On Tue, May 10, 2022 at 02:37:40PM +0900, Byungchul Park wrote:
Ted wrote:
On Tue, May 10, 2022 at 09:32:13AM +0900, Byungchul Park wrote:
DEPT is tracking way more objects than Lockdep so it's inevitable to be slower, but let me try to make it have the similar performance to Lockdep.
In order to eliminate some of these false positives, I suspect it's going to increase the number of object classes that DEPT will need to track even *more*. At which point, the cost/benefit of DEPT may get called into question, especially if all of the false positives can't be suppressed.
Look. Let's talk in general terms. There's no way to get rid of the false positives all the way. It's a decision issue for *balancing* between considering potential cases and only real ones. Definitely, potential is not real. The more potential things we consider, the higher the chances are, that false positives appear.
But yes. The advantage we'd take by detecting potential ones should be higher than the risk of being bothered by false ones. Do you think a tool is useless if it produces a few false positives? Of course, it'd be a problem if it's too many, but otherwise, I think it'd be a great tool if the advantage > the risk.
Don't get me wrong here. It doesn't mean DEPT is perfect for now. The performance should be improved and false alarms that appear should be removed, of course. I'm talking about the direction.
For now, there's no tool to track wait/event itself in Linux kernel - a subset of the functionality exists tho. DEPT is the 1st try for that purpose and can be a useful tool by the right direction.
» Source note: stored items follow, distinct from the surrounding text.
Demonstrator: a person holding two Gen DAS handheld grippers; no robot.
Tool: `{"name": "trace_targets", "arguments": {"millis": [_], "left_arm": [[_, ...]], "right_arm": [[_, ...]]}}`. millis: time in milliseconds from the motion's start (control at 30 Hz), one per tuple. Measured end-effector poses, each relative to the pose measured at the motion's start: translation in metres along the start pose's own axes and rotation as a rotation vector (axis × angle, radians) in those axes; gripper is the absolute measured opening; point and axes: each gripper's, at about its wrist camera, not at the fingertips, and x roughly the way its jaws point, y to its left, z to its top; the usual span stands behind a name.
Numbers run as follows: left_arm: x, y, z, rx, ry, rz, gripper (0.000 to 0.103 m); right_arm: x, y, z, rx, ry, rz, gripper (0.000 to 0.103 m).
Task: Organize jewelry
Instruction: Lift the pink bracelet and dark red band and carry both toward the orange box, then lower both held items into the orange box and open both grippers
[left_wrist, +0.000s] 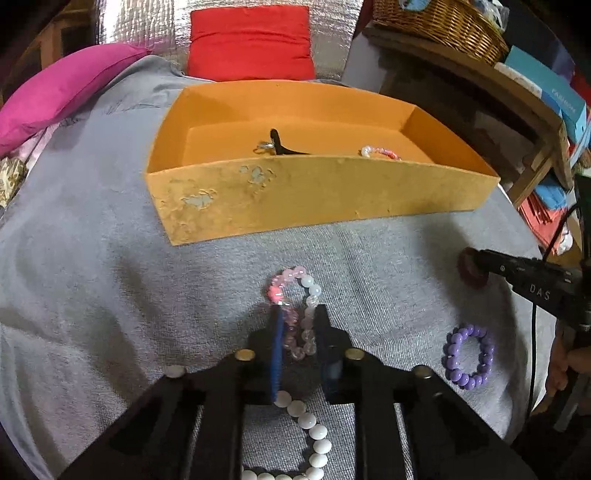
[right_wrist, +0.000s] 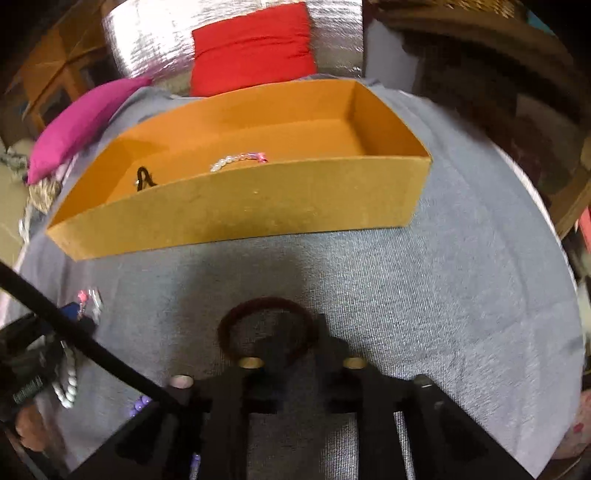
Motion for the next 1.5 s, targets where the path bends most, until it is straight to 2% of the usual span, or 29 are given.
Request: {"name": "trace_targets", "arguments": {"millis": [33, 267, 500, 567, 700, 733, 800, 867, 967, 1033, 1067, 1133, 1300, 1433, 1500], "left_arm": [[-0.002, 0.001, 0.001, -0.007, -0.007, -0.001, 0.008], [-0.019, 0.004, 0.005, -0.028, -0.086, -0.020, 0.008], [-0.033, 0.005, 0.007, -0.027, -0.140, -0.030, 0.008], [-0.034, 0.004, 0.008, -0.024, -0.146, -0.036, 0.008], [-0.034, 0.001, 0.010, -0.007, -0.148, -0.030, 0.008], [-0.034, 0.001, 0.010, -0.007, -0.148, -0.033, 0.008], [-0.035, 0.000, 0.010, -0.006, -0.151, -0.032, 0.008], [-0.037, 0.000, 0.010, -0.006, -0.153, -0.029, 0.008], [-0.040, 0.002, 0.009, -0.009, -0.158, -0.026, 0.008], [-0.042, 0.003, 0.008, -0.010, -0.162, -0.026, 0.008], [-0.043, 0.004, 0.008, -0.012, -0.165, -0.027, 0.008], [-0.046, 0.005, 0.009, -0.013, -0.173, -0.030, 0.008], [-0.053, 0.003, 0.014, -0.006, -0.208, -0.040, 0.008], [-0.063, -0.004, 0.030, -0.014, -0.248, -0.082, 0.008], [-0.066, -0.008, 0.042, -0.023, -0.267, -0.110, 0.008]], "right_arm": [[-0.002, -0.001, 0.000, 0.004, -0.009, 0.002, 0.008], [-0.027, -0.009, 0.006, 0.039, -0.123, 0.046, 0.008], [-0.042, -0.010, 0.011, 0.051, -0.191, 0.079, 0.008], [-0.044, -0.012, 0.012, 0.049, -0.189, 0.082, 0.008], [-0.033, -0.021, 0.013, 0.072, -0.121, 0.109, 0.008], [-0.031, -0.022, 0.013, 0.070, -0.101, 0.107, 0.011], [-0.027, -0.021, 0.012, 0.064, -0.093, 0.101, 0.027], [-0.024, -0.017, 0.012, 0.043, -0.081, 0.105, 0.038], [-0.013, -0.004, 0.010, -0.013, -0.051, 0.076, 0.039], [0.000, 0.005, 0.003, -0.057, 0.006, 0.027, 0.035], [0.005, 0.006, 0.001, -0.065, 0.024, 0.013, 0.025], [0.001, 0.010, 0.000, -0.098, -0.012, -0.005, 0.006], [-0.026, 0.002, 0.005, -0.047, -0.123, 0.025, 0.005], [-0.055, -0.008, 0.019, 0.026, -0.247, 0.132, 0.005], [-0.062, -0.007, 0.026, 0.044, -0.293, 0.150, 0.005]]}}
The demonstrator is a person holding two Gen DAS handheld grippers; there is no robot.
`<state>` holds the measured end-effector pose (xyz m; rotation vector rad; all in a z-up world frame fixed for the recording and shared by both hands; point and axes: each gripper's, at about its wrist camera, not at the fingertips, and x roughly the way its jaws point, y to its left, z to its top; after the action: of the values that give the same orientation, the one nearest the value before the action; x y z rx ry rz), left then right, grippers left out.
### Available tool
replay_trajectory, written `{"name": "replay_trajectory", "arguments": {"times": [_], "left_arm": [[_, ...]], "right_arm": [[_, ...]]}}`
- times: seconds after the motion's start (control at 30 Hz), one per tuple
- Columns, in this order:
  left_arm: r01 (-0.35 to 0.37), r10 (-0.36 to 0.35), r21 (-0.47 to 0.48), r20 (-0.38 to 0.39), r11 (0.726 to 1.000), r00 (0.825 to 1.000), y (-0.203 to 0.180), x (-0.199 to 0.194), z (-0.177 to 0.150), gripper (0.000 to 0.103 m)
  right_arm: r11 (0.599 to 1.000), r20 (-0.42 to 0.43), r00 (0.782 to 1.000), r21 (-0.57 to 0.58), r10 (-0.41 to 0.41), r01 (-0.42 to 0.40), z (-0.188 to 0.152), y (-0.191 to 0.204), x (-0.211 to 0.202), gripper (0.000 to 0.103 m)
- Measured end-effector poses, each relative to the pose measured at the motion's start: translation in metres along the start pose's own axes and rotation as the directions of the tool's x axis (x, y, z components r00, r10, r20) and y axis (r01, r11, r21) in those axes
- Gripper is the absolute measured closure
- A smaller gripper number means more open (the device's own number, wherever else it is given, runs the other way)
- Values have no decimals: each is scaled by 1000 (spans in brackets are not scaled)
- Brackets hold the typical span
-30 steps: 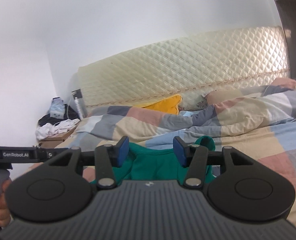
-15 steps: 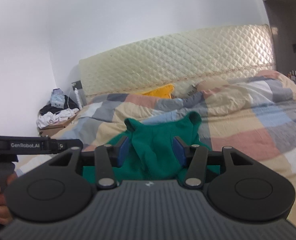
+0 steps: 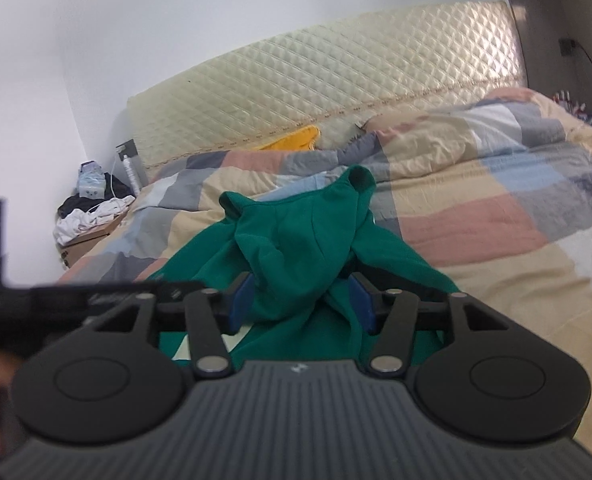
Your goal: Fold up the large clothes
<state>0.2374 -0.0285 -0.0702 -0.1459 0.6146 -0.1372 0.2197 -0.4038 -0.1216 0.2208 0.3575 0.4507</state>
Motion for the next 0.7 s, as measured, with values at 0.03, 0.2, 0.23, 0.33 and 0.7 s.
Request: {"name": "replay_trajectory", "arguments": {"times": [0.03,0.2,0.23,0.33,0.7], "left_arm": [[-1,1,7,-9,1000,1000,0,10,6,27],[37,-38,-17,-82,999,996,-3,71,38,26],[40,-40,-9,-99,999,994,-6,84,42,26],[26,-24,13,-147,1000,989,-17,123,49,26],[-145,176,121,-310,982,934,-25,232,98,96]], "right_arm": [[1000,-3,1000,5,-8,8,-1,-4,4,33],[990,-64,993,100,-95,101,-6,-32,34,21],[985,-84,990,122,-112,122,-7,-39,42,21],[979,-114,984,141,-134,149,-9,-48,62,21],[977,-182,975,146,-128,155,-17,-57,95,21]]}}
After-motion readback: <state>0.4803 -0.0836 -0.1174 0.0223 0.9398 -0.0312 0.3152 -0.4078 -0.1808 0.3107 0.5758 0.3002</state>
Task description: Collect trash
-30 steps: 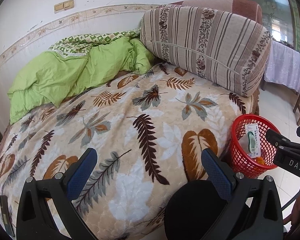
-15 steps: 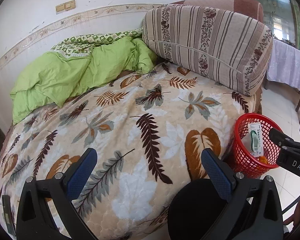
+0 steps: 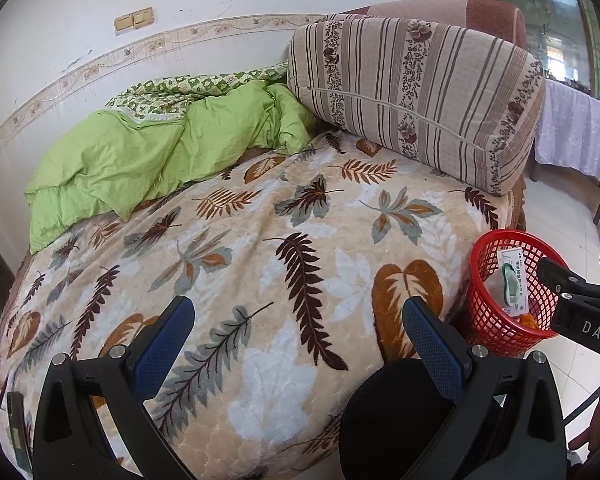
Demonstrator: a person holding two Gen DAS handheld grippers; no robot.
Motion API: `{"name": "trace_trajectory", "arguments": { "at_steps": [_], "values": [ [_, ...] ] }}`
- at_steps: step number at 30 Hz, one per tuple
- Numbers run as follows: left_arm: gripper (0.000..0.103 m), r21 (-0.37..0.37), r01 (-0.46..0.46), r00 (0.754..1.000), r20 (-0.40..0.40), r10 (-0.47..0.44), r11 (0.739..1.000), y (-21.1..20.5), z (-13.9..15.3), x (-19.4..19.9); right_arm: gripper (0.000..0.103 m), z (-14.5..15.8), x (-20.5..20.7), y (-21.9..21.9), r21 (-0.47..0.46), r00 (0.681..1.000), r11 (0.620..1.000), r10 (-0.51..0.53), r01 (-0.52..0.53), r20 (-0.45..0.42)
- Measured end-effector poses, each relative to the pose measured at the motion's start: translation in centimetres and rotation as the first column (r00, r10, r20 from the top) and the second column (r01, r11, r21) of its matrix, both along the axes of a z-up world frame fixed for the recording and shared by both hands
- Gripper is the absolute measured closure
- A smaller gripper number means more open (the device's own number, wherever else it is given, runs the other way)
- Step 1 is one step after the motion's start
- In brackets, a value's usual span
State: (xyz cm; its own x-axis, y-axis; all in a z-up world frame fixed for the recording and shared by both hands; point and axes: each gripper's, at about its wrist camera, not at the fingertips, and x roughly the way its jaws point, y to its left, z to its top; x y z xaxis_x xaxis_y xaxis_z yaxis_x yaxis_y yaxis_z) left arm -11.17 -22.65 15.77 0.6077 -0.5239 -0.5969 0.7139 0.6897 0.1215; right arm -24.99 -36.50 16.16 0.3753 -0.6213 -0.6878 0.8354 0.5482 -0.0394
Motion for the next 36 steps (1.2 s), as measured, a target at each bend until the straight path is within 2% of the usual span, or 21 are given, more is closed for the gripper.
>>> {"name": "trace_trajectory", "arguments": {
  "at_steps": [36],
  "values": [
    [0.000, 0.002, -0.003, 1.000, 0.004, 0.003, 1.000, 0.08, 0.06, -0.07, 0.001, -0.02, 0.00, 0.17, 0.000, 1.000, 1.000, 0.001, -0.001, -0.005]
  ]
}}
I know what you are concerning about. I bet it's false positives that are going to bother you once merged. I'll insist that DEPT shouldn't be used as a mandatory testing tool until considered stable enough. But what about ones who would take the advantage use DEPT. Why don't you think of folks who will take the advantage from the hints about dependency of synchronization esp. when their subsystem requires very complicated synchronization? Should a tool be useful only in a final testing stage? What about the usefulness during development stage?
It's worth noting DEPT works with any wait/event so any lockups e.g. even by HW-SW interface, retry logic or the like can be detected by DEPT once all waits and events are tagged properly. I believe the advantage by that is much higher than the bad side facing false alarms. It's just my opinion. I'm goning to respect the majority opinion.